I am in the U.S., and found a copy of "Stewarton; Hive of the Busy Man" through a 
University library.  It has since been lost.  My photocopy from the rare books department
was digitized, and I put it on a website: "www.stewartonhive.com" for anyone to download.  I think it to be fascinating, considering the Stewarton regularly yielded 200 Lbs of honey per season, in contrast with the Langstroth hive which yielded an average of 60 Lbs. per season in Scotland.  It is obviously a free download, of an historical work.
It seemed the best way to promote this manual, as few would be able to find it.
Douglas

Douglas, just made your URL clickable

Nellie

----------


## Poly Hive

Thanks for the effort but I rather doubt the figures....LOL

PH

----------


## Bumble

Thanks.
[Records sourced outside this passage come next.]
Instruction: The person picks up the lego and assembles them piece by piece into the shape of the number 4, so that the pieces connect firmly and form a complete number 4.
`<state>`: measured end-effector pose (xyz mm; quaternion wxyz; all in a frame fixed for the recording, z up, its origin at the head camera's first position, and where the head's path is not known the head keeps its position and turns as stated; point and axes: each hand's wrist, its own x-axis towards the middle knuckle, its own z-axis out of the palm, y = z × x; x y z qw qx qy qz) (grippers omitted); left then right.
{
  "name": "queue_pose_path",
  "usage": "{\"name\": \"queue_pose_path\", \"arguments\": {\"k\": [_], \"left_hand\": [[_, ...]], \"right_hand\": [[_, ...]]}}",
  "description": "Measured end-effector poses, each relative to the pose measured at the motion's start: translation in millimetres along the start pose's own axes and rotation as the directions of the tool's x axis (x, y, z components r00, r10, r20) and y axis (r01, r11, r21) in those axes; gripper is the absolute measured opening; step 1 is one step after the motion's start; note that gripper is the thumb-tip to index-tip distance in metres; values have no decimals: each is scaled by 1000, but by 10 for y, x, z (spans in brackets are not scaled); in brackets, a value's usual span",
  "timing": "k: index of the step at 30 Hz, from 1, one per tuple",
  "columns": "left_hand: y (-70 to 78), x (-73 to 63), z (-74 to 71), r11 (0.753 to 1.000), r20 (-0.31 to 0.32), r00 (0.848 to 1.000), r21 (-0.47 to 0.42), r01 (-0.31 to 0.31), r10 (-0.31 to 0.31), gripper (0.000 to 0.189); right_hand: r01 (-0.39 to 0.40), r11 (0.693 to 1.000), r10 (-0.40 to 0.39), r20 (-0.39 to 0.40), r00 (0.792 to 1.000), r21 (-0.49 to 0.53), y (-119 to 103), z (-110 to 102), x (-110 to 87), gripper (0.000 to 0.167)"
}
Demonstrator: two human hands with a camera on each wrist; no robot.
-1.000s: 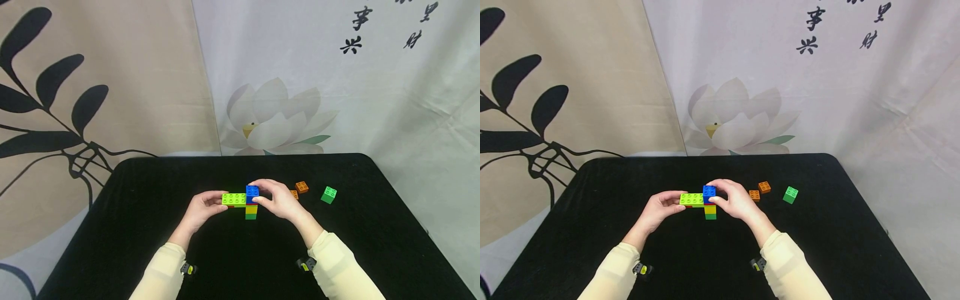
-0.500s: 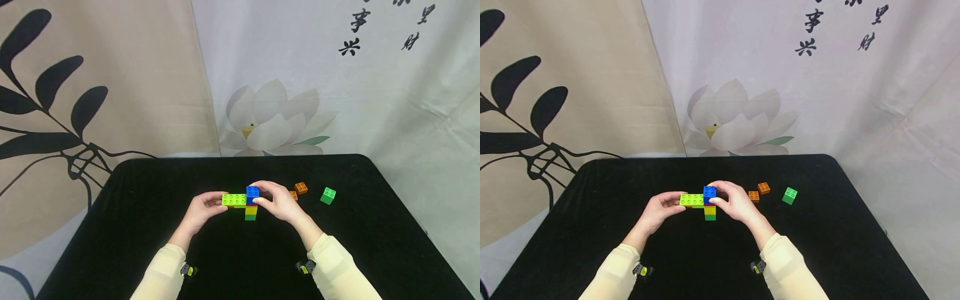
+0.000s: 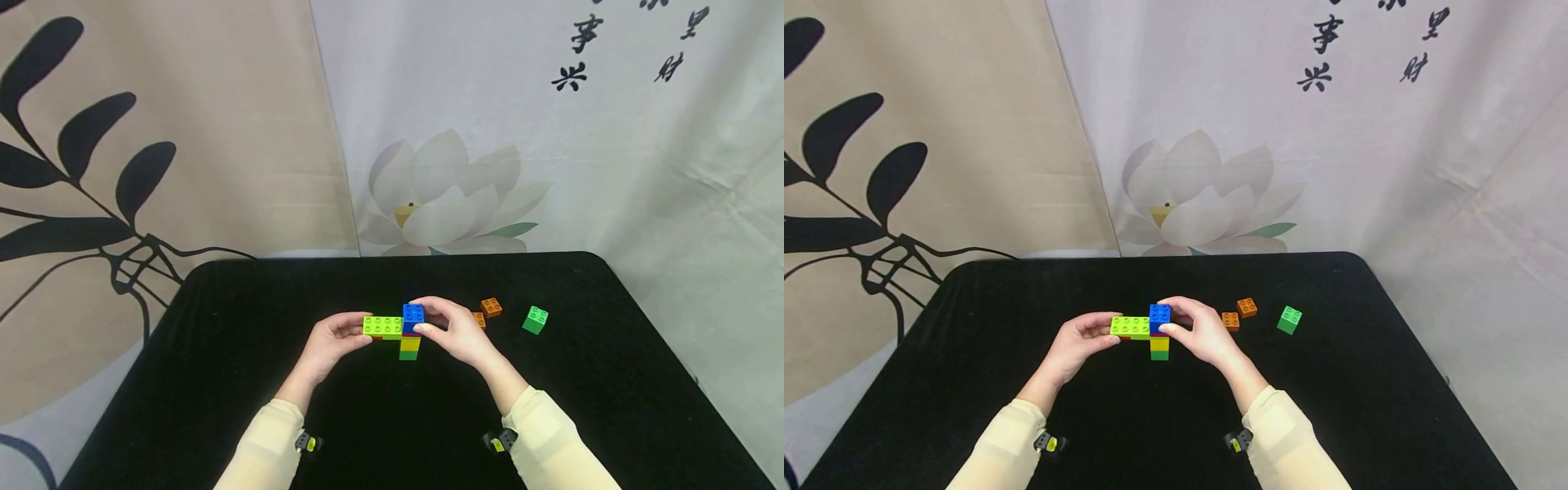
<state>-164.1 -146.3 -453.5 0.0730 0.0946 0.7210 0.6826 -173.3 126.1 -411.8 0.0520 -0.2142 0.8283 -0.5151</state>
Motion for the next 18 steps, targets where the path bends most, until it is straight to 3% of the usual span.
{"name": "queue_pose_path", "arguments": {"k": [6, 18], "left_hand": [[5, -8, -12, 1000, 9, 1000, -9, 7, -7, 37], [-5, 2, -37, 999, 12, 1000, 28, 15, -15, 37]], "right_hand": [[-25, 999, 25, -4, 1000, 25, 62, -59, -91, 40], [-58, 997, 54, -81, 995, -52, 397, -409, -387, 46]]}}
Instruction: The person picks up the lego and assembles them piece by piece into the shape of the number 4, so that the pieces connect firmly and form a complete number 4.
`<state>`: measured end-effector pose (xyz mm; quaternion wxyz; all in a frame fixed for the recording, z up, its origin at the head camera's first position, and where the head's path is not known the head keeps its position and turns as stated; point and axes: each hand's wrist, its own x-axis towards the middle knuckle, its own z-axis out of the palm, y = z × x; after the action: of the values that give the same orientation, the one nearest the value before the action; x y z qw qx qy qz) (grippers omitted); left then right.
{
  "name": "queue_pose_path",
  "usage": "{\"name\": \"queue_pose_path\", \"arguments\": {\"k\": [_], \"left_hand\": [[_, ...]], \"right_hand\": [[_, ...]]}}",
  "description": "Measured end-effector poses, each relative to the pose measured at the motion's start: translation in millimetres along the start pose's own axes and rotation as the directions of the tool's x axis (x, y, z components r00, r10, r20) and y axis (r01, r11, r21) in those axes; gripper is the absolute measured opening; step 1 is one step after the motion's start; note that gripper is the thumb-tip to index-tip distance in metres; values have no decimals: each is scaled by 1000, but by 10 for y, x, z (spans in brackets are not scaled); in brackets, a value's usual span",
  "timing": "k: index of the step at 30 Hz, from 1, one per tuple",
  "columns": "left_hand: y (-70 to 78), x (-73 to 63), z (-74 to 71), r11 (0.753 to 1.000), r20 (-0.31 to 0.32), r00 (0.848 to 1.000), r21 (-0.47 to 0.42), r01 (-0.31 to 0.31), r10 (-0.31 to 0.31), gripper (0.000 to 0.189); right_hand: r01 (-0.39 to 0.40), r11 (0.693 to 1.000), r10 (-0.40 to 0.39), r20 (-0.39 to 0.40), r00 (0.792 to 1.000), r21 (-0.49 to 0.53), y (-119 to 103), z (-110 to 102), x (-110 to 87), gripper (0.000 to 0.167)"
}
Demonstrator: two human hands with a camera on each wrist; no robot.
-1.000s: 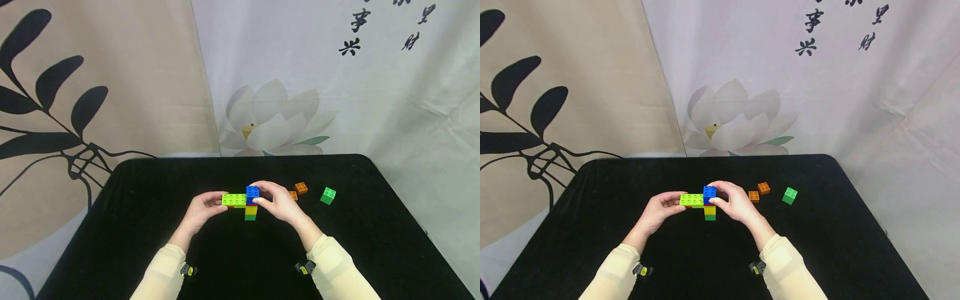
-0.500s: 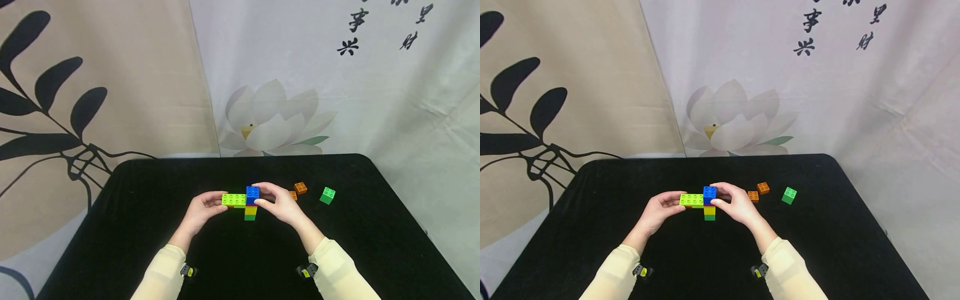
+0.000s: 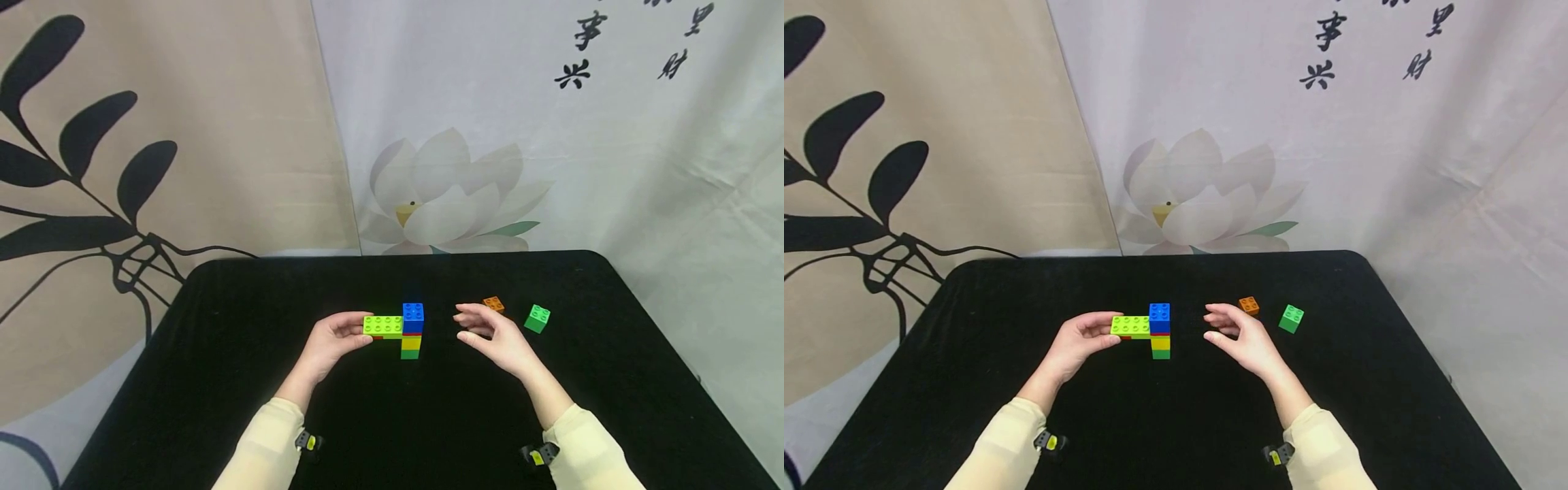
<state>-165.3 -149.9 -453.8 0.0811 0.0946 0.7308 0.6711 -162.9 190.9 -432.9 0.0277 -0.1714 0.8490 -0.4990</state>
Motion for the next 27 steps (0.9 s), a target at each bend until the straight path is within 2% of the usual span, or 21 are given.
{"name": "queue_pose_path", "arguments": {"k": [4, 8, 14, 21, 27], "left_hand": [[9, -2, 2, 1000, 4, 1000, 2, -1, 1, 37], [14, -2, 3, 1000, 6, 1000, -13, -2, 2, 36], [16, -4, 5, 1000, 4, 1000, -23, 4, -4, 36], [10, -2, 8, 1000, 1, 1000, -23, -2, 2, 36], [9, -6, 9, 1000, -3, 1000, -21, 0, 0, 37]], "right_hand": [[-14, 999, 11, -54, 998, -45, 123, -219, -97, 47], [-22, 990, 5, -125, 992, -137, 207, -458, -185, 49], [-76, 973, 36, -185, 982, -216, 324, -754, -268, 52], [-100, 953, 38, -214, 976, -287, 448, -955, -306, 56], [-149, 940, 87, -204, 975, -308, 543, -1016, -290, 61]]}}
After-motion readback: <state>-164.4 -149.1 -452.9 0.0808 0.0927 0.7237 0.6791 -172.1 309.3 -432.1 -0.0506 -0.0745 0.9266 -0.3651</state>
I've only skimmed it but was interested to read that 1878 (I think) was a poor honey year, with torrential rain in July and no lime harvest. A bit like this year in some parts of the country.

----------


## Neils

Thanks for the link Douglas, giving it a read, interesting stuff.

----------


## chris

> was interested to read that 1878 (I think) was a poor honey year,


In  his book "Elevage des Abeilles", de Layens writes:

My hives produced 200kg of honey in 1877 ; 250 kg. in 1878; nothing in 1879; 100 kg. in 1880; 225kg. in 1881; and 550 kg in 1882.
My colonies have never been fed, neither in spring nor in autumn, not even in 1879 when ¾ of the colonies in France died of hunger.

----------


## MrCrumbly

Thank you Douglas - this is a PDF which I will read with great interest.  I am most grateful to all those who make these wonderful historical publications available to interested beekeepers.

Christopher Crumbly

----------